Director Alfonso Cuarón and a small army of screenwriters (including Cuarón himself) adapt author P.D. James’ 1993 novel into a cinematic vision of the future that’s as stomach-churning as it is real-feeling. That’s because there’s so little fantasy involved; aside from the female infertility, the styles of automobiles look a little different, computers have gotten thinner and smaller and we’ve found new ways to advertise products, but little else seems to have changed since 2006.

Sure, London is a graffiti-covered, yellow-tinted urban nightmare of barking dogs and bobbies in riot gear, but so many of the images Cuarón gives us are present and past, not future—scenes of a military camp where caged prisoners wear Abu Ghraib hoods and are menaced by German shepherds a la the U.S. terror prisoner scandals, piles of burning animal corpses in the English countryside as per the millennial hoof-and-mouth epidemic, plus refugee camps filled with desperate people reduced to throwing rocks, dreadlocked activists in the streets, religious fanatics with their misspelled signs…about the only comforting distance between the dying world on the screen and the dying world outside the theater is that ours can still make babies. For now.

The sad-sack defeat of 21st century humanity is embodied by the hangdog expression and permanent frown of the heroically cheekbone-d Clive Owen. He plays Theodore, a former radical activist who has transformed himself into an everyman salaryman. He spends his days drinking to numb himself, only perking up slighty in the presence of eccentric pot farmer Jasper (Michael Caine).

That all changes when he’s recruited by terrorists/activists (or is that activists/terrorists?) to help shepherd a young refugee woman out of Britain and into the hands of “The Human Project,” a group of benevolent scientist that may or may not even exist, but which is rumored to be working on solving the whole reproduction problem. Theo and company have at least a little reason to hope, as the woman (Claire-Hope Ashitey) is nine months pregnant—if she survives to deliver the baby, she’ll be the first woman to give birth in 18 years, making her and her unborn child a valuable commodity for whomever can get a hold of her first.

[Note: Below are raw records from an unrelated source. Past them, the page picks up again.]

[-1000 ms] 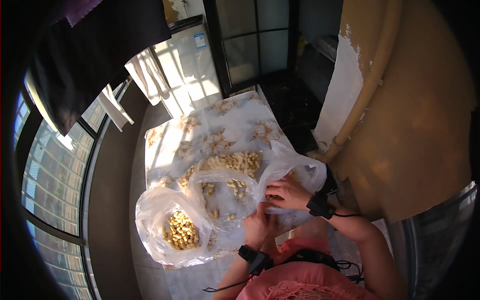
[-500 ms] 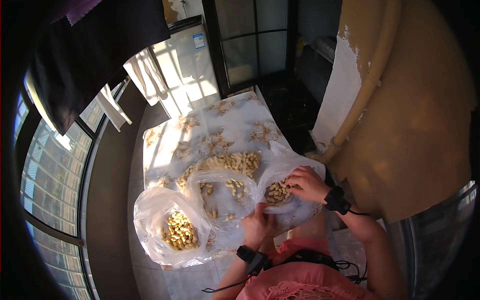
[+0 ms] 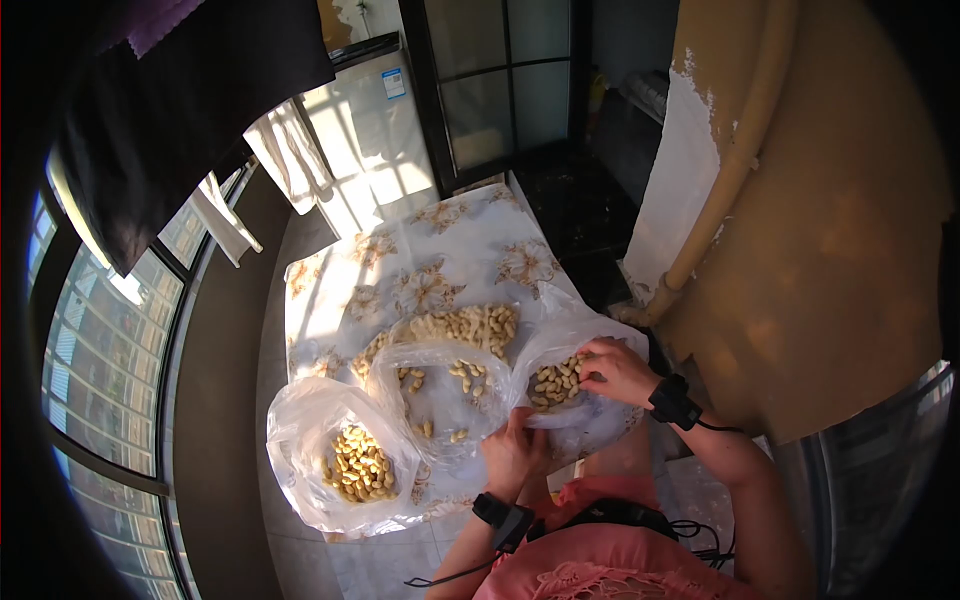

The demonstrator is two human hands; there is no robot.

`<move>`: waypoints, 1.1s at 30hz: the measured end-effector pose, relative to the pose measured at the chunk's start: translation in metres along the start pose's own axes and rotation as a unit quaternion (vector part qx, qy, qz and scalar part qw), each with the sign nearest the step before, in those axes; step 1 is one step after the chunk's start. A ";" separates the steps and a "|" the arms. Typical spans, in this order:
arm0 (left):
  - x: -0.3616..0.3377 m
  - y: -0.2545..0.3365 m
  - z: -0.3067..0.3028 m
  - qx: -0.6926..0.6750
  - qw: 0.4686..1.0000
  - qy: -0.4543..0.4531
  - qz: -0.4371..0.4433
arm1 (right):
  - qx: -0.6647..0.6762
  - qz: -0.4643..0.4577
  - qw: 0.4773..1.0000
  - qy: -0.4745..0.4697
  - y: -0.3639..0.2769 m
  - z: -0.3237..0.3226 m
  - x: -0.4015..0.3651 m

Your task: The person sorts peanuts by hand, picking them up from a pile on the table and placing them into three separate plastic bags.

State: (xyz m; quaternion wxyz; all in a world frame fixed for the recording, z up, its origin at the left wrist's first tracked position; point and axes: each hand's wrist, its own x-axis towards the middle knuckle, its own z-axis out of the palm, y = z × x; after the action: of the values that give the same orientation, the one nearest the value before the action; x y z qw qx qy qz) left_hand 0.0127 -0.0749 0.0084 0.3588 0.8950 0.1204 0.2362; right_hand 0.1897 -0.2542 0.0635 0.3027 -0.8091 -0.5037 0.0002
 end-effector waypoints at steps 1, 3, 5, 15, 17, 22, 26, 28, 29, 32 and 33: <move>0.000 0.000 0.000 0.000 1.000 0.000 0.000 | 0.003 0.000 1.000 -0.001 0.001 0.001 0.000; 0.000 0.000 0.000 -0.002 1.000 0.007 0.009 | 0.006 0.001 1.000 -0.003 0.002 0.001 0.000; 0.000 -0.002 0.002 -0.004 1.000 0.008 0.011 | 0.006 0.006 1.000 -0.002 0.001 0.001 -0.001; 0.000 0.004 -0.006 0.003 1.000 -0.019 -0.014 | -0.010 -0.014 0.999 0.032 -0.007 0.005 0.008; 0.000 0.002 -0.004 0.003 1.000 -0.018 -0.012 | -0.047 -0.031 0.997 0.044 -0.012 0.010 0.011; -0.001 -0.001 -0.004 0.007 1.000 -0.022 -0.011 | -0.060 -0.044 0.997 0.018 -0.006 0.025 0.012; -0.001 -0.001 -0.004 0.001 1.000 -0.025 -0.013 | -0.056 0.000 0.997 -0.044 -0.004 0.022 0.011; -0.001 -0.001 -0.003 0.000 1.000 -0.025 -0.010 | -0.053 -0.010 0.998 -0.016 -0.005 0.023 0.012; -0.002 -0.003 -0.001 -0.003 1.000 -0.019 -0.003 | -0.049 -0.022 0.998 0.012 -0.006 0.024 0.012; -0.002 -0.006 0.000 -0.010 1.000 -0.008 0.006 | -0.052 -0.050 0.996 0.047 -0.009 0.028 0.016; -0.002 -0.006 0.000 -0.015 1.000 -0.004 0.011 | -0.051 -0.051 0.996 0.047 -0.008 0.030 0.017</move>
State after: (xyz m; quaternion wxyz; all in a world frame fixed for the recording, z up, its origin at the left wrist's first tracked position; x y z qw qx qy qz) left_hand 0.0101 -0.0713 0.0035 0.3700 0.8918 0.1056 0.2382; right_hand 0.1824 -0.2233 0.0475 0.2843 -0.7955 -0.5292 -0.0792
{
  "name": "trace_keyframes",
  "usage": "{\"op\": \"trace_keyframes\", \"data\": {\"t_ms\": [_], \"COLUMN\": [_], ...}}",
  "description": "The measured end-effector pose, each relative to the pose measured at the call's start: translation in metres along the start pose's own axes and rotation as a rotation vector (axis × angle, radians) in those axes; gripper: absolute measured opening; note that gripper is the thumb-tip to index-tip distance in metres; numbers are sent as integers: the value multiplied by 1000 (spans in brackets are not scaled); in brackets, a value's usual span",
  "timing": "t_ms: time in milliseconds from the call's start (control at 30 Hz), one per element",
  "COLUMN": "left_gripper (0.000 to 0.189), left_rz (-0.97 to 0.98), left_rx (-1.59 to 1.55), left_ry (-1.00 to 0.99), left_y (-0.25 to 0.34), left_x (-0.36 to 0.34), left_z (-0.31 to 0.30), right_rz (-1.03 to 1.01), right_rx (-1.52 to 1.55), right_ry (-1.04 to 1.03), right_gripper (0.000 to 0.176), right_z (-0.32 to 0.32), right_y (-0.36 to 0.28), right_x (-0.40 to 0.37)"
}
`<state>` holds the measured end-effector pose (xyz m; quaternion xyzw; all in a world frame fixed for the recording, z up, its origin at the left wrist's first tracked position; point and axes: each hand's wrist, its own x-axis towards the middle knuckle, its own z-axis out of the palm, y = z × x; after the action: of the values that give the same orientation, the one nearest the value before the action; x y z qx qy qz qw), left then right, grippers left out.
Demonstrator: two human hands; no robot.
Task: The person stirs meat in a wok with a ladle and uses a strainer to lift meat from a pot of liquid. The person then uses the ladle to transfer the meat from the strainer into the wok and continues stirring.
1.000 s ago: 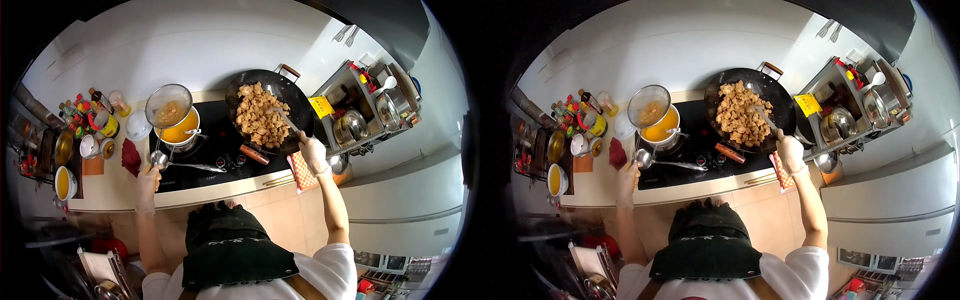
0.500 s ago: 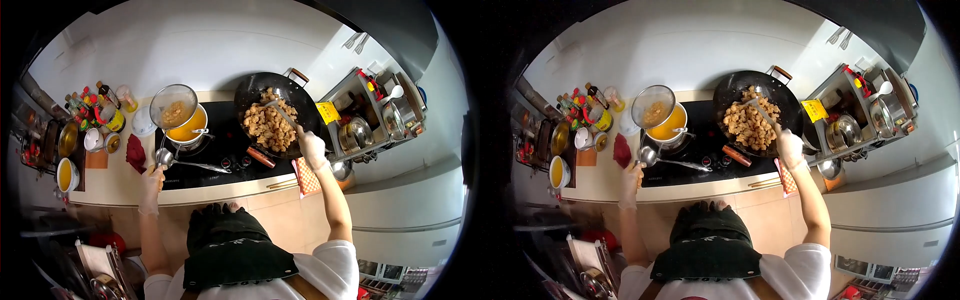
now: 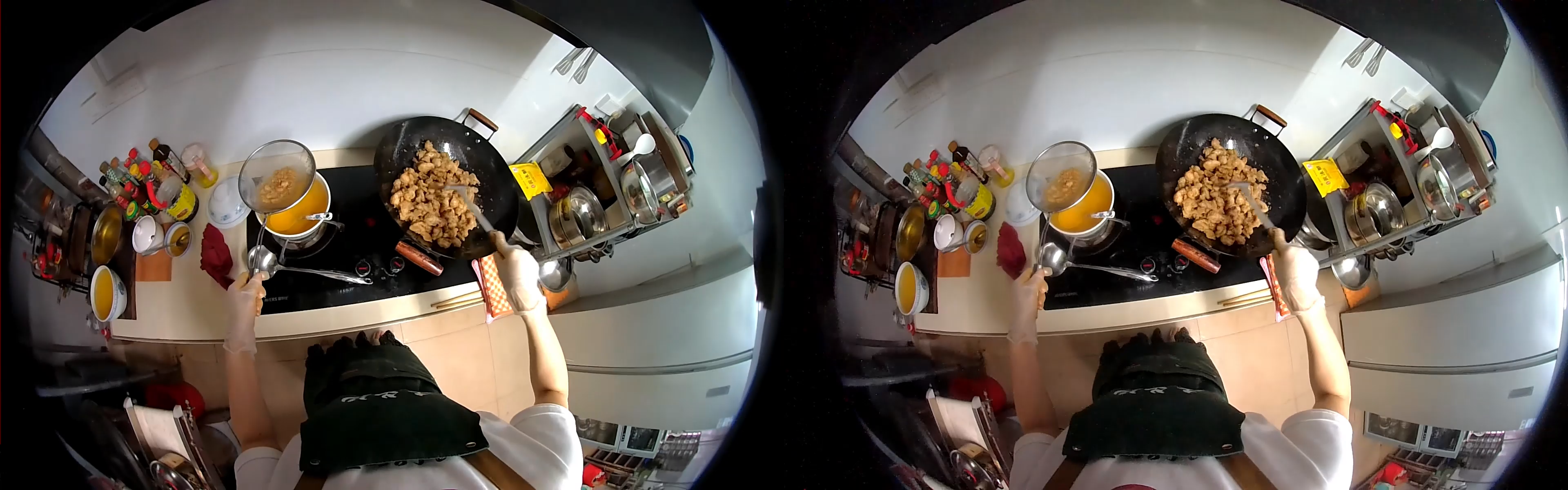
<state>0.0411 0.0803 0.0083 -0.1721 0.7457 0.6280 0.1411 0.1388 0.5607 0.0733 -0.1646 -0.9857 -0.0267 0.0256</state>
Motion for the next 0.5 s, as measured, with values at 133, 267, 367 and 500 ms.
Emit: {"op": "trace_keyframes", "data": {"t_ms": [133, 267, 367, 500], "left_gripper": [19, 18, 18, 20], "left_rz": [7, 7, -35, -26], "left_rx": [-5, 20, 37, 21], "left_ry": [-5, -13, -8, -5], "left_y": [2, 5, 8, 2], "left_x": [0, -3, -6, -6], "left_z": [2, 2, 2, 2], "right_rz": [-37, -16, -8, 68], "right_rx": [-212, -31, -41, 7], "right_ry": [-72, -43, -86, 61], "right_gripper": [30, 31, 37, 39], "right_z": [36, 65, 15, 32], "right_y": [-24, 12, -8, -19], "right_x": [19, 56, 43, 50]}}
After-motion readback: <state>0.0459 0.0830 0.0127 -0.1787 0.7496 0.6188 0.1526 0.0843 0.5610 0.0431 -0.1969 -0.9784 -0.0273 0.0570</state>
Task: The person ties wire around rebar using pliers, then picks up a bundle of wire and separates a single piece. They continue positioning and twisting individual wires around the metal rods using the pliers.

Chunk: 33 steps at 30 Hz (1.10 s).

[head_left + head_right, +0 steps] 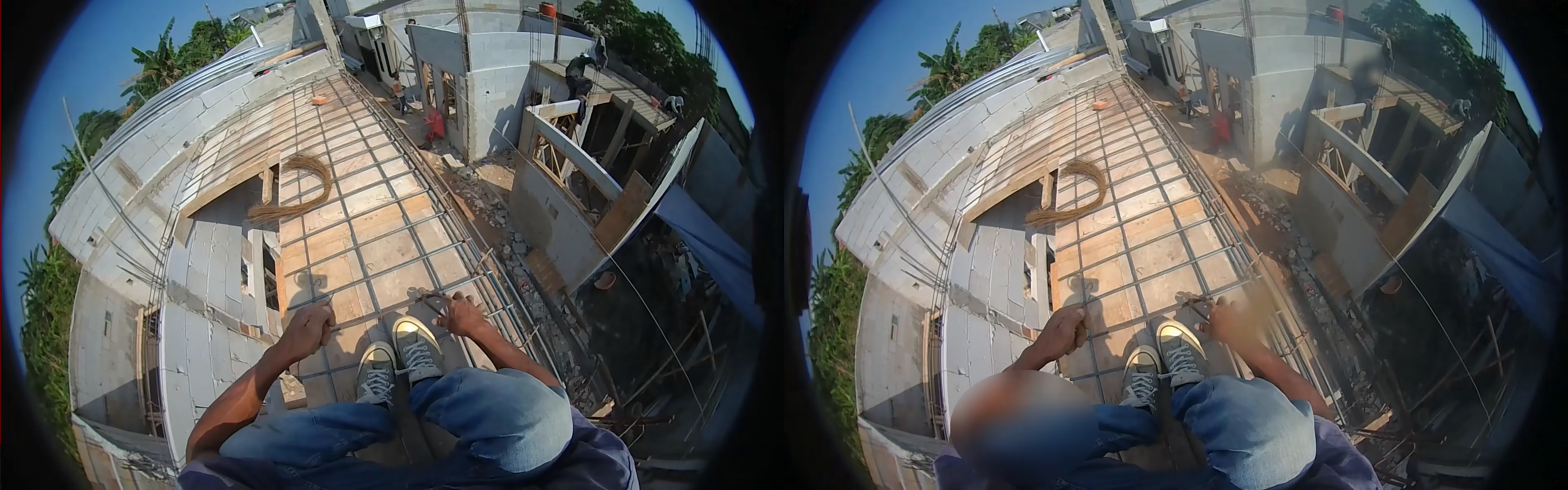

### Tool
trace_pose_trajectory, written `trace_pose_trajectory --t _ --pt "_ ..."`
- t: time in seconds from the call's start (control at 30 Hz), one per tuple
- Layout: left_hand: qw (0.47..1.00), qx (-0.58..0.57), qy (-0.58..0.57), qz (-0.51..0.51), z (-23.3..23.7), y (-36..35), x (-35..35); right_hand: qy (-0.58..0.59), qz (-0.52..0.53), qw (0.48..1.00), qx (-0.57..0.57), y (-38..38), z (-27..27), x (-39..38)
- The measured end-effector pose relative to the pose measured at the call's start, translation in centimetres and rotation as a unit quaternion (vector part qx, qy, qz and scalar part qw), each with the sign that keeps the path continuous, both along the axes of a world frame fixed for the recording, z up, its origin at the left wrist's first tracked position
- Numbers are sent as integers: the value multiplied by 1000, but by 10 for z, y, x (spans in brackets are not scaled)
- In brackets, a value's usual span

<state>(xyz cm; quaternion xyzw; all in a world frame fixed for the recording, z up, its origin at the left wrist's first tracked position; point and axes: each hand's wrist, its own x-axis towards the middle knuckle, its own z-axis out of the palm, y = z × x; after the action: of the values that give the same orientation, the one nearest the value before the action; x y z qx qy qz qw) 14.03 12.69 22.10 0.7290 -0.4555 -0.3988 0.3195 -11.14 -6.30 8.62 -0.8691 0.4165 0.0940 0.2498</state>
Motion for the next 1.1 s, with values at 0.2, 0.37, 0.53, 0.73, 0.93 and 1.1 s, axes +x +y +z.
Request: trace_pose_trajectory --t 0.2,0.37,0.53,0.73,0.93,1.1 --pt "990 11 60 -125 3 -7 -14 -515 233 824 16 33 107 54" --pt "985 -3 86 -150 15 -6 -18 -433 289 852 54 45 106 53" --pt "986 23 121 -114 11 2 -18 -531 240 813 -16 65 96 46" --pt "991 34 66 -112 14 -1 -24 -476 232 846 -54 62 84 41" --pt "950 42 -79 -300 -5 10 -12 -358 262 892 83 62 72 31" --pt "936 106 12 -336 -2 16 -26 -355 342 837 237 65 62 22"
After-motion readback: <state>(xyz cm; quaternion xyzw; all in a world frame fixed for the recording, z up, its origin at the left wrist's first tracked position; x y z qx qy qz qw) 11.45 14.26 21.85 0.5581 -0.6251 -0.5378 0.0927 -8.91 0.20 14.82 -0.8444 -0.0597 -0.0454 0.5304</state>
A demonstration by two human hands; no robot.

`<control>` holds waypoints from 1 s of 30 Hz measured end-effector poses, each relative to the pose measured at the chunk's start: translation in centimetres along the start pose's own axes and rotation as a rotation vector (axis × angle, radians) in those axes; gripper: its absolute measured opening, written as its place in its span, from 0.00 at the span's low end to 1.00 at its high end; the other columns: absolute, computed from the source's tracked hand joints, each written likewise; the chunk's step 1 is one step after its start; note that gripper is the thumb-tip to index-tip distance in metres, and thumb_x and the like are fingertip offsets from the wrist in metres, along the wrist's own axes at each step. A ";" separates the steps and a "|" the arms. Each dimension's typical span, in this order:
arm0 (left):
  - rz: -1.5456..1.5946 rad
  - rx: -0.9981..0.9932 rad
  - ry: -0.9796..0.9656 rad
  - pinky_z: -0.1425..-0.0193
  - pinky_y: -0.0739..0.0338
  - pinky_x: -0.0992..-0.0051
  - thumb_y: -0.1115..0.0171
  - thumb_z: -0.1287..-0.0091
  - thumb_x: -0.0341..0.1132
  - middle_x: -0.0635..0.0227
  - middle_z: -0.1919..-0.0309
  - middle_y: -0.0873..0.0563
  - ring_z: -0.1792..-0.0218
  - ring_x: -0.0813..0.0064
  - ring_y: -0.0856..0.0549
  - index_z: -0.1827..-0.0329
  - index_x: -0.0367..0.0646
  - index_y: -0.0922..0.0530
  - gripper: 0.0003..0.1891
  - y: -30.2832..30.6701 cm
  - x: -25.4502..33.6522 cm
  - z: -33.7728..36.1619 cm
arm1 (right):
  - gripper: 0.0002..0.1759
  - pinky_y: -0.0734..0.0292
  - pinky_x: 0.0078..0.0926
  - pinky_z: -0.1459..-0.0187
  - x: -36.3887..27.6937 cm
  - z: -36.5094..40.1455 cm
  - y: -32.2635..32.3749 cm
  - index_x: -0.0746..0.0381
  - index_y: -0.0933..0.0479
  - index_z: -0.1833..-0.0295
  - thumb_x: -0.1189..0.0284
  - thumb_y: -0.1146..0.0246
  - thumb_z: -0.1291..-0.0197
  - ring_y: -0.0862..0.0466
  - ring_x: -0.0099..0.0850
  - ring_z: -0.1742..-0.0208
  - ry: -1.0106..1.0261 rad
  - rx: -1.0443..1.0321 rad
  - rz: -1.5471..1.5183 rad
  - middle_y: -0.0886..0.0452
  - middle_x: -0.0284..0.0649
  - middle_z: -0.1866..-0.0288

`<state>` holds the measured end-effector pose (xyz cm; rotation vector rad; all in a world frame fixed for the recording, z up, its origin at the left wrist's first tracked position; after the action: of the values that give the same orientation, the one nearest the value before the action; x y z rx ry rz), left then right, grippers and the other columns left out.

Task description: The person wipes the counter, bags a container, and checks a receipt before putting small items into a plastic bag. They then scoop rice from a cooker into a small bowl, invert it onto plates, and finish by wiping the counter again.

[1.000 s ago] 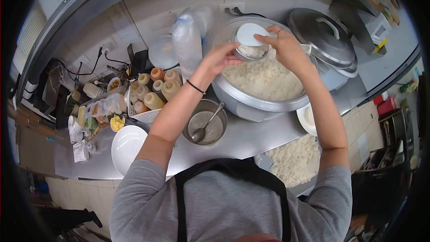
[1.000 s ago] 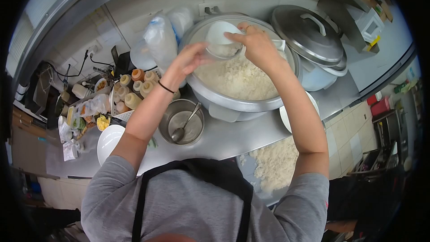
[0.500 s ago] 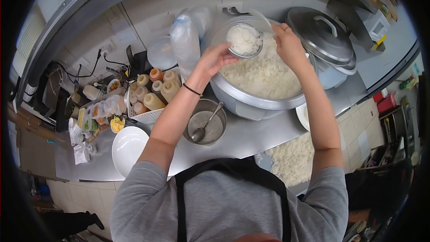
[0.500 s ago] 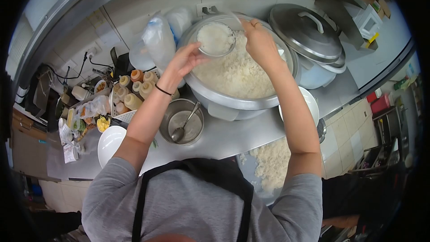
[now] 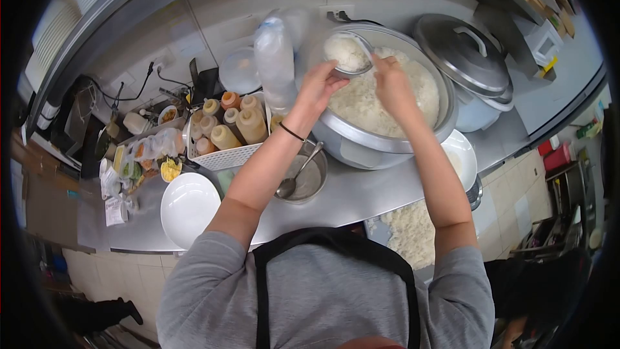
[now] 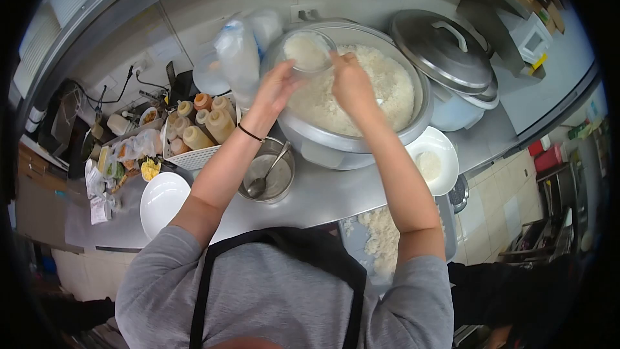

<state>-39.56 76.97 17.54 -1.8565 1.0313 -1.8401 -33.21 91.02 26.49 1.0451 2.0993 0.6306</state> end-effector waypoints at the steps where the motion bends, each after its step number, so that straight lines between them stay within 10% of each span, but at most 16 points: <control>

Following the pair on their journey through a first-world country that’s become a third-world country (as for the former third-world, it doesn’t even seem to exist anymore), we get a tour of the Britain of the near future, and it’s pretty scary stuff. Cuarón’s filmmaking is as gripping and intense as his world-building is thoughtful and genuine; there are several scenes of simply unnerving power in this movie, perhaps the most compelling and immediate being Theo’s long, mad dash through an urban war zone, captured by a camera with a blood-splattered lens. Shot in one long, breathless take, and from the perspective of an unarmed non-combatant caught between factions of soldiers, it makes the battle scenes of Black Hawk Down feel like outtakes from the Doom movie.

The term “science fiction” has become something of a dirty word among filmmakers and watchers—in the press notes, Cuarón himself emphatically states that his is not a sci-fi movie, simply a “chase movie” set in the future—because we tend to use it to refer to anything containing robots, spaceships and/or aliens. But Children of Men is science fiction in the truest sense of the term, and with the emphasis on the fiction rather than the science. Even more so than good sci-fi films like Blade Runner or Minority Report, really, because it doesn’t resort to symbolism or analogy as much as much as it does simple extrapolation.

It’s a smart, powerful and depressingly accurate work about the state of the world, and how that state could be even worse. If Cuarón refuses the term “science fiction,” perhaps he’ll settle for “science literature.”